When asked about topinion that some might hold, that artists should care for themselves, Masimba said, “People would have that opinion and people are entitled to their opinion but we live in a society where, for instance, recording artists don’t have the opportunity to make any money off of their recording because there is piracy which is open and accepted as part of the norm, where it is music pirates on street corners with their carts or piracy in cyberspace.
What do you tell an artist who is recording, don’t record because you won’t make any money. Go into construction.”

TT, he added, has not really established the framework nor facility to consider the arts in the context of industry.

“We have failed to do so as a society and these are the things that would affect the artist in a serious kind of way, more than people in other fields of endeavour where things are in place for them. The average person who is making that comment would not see these things,” he said.
Masimba said there is need for the national cultural policy to be established. “It has been years now the Government has been working on bringing forward the national cultural policy...The same way there is a sporting policy, there should be a national cultural policy that impacts on the cultural arts.”

TT also needs to have a foundation for the arts, whereby artists can receive support even in their creative years.
Asked about a fund Tuco was working on establishing, Masimba said it was a convalescent home in conjunction with the Government. This, he said, would have been a facility where artists in their twilight years or those recovering from medical situations would have a place to be taken care of, in comfort.

But, at this point in time, he did not know of the status of that project. The last he heard of it, was about five years ago, as a line item under the Public Sector Investment Programme (PSIP) in the national budget with an allocation for preliminary work to start.

Dumas said herself and a committee decided to host the benefit concert to raise funds for Douglas because of the challenge she (Douglas) had with meeting the cost of the operation for surgery to her back.

“She had to have major back surgery. It is quite a costly exercise and aftercare that has to happen. She has to have further surgery. That is why the people who work with her and know her contribution decided to have the concert which would help finance these costs,” Dumas said.
She too believes that more should be done for people like Douglas who has aided TT’s cultural growth. “In Noble’s case we consider she has made a huge contribution to the development of youth in this country. It has been 45 years she has been dedicating her life to youth through culture,” she said.

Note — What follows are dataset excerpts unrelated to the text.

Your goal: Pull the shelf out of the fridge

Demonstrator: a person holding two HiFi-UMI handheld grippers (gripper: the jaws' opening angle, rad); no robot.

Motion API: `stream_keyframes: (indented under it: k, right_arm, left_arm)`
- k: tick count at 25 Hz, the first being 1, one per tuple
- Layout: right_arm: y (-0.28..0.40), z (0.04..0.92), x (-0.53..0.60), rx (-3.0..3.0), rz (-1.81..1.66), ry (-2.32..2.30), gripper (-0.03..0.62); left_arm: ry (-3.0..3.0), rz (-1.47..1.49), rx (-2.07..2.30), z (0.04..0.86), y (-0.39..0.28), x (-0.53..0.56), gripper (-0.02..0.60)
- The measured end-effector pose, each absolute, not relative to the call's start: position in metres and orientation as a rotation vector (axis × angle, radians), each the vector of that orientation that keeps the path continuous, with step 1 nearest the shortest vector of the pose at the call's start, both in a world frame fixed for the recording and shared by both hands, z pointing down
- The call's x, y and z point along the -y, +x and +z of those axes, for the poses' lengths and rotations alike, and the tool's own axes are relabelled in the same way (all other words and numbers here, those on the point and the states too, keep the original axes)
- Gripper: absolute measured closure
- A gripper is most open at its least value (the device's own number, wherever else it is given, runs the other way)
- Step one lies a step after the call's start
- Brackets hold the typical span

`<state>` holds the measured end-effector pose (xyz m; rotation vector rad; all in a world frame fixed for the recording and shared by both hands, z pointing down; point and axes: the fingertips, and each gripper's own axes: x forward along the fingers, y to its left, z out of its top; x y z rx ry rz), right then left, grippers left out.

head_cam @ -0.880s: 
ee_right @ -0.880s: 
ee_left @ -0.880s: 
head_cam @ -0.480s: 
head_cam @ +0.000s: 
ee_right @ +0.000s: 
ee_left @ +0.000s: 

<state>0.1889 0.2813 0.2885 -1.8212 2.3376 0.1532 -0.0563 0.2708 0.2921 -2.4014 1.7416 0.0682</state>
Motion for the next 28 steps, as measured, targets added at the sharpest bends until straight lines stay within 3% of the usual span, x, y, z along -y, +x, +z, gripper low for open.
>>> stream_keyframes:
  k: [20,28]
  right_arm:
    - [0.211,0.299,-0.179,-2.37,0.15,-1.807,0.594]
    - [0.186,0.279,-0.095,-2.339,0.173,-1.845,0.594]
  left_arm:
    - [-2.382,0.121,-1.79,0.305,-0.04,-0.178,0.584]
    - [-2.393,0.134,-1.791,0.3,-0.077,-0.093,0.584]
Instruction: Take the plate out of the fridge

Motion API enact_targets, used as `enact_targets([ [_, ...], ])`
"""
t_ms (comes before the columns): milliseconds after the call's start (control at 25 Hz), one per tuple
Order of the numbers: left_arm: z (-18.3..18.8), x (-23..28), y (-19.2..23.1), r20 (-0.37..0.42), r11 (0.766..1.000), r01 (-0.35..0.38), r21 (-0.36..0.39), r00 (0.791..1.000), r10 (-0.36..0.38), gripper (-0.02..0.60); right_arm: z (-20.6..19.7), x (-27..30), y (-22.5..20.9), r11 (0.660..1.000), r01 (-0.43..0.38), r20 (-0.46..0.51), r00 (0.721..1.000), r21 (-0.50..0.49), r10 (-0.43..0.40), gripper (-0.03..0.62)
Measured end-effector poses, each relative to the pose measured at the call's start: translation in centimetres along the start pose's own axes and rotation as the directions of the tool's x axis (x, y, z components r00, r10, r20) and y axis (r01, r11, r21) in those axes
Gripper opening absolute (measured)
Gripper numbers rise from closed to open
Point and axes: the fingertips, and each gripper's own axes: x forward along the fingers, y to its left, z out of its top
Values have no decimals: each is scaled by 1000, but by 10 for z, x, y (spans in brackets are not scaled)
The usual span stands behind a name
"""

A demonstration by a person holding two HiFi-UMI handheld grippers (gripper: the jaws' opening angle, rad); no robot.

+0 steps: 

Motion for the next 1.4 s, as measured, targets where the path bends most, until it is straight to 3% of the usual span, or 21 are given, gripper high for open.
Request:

“When you consider this person is doing this for 45 years, what we should do as a people, in Japan these have people they consider very special, they call them National Treasures.
“They put structures and financing around these people to make sure they don’t have to struggle to get medical, to get a mortgage or even get a driver now that you can’t move around yourself...we have seen the way in which Beryl McBurnie went ignobly, her house was broken down. We just saw Molly Ayhe, who died recently, it was very low-keyed affair. The newspaper said nobody from the Government was in attendance. It might not have been crucial but it would have signalled to our population that these people are important to us,” she said.


When contacted Dr Nyan Gadsby-Dolly, the minister of Community Development, Culture and the Arts said the country, in general, appreciates the service of all the people that give their best and engage in public service.

“Of course, the people in the creative arts are such people and there are many others who would have served in such areas. The Ministry of Community Development, Culture and the Arts in some cases has been able, in its iterations over the years, to assist where possible, where benefit concerts are being held and where funds are needed for emergencies,” she said.
The ministry, she said, considers these on a case by case basis. Gasdby-Dolly said she saw a request come onto her desk for her presence at the benefit concert for Douglas.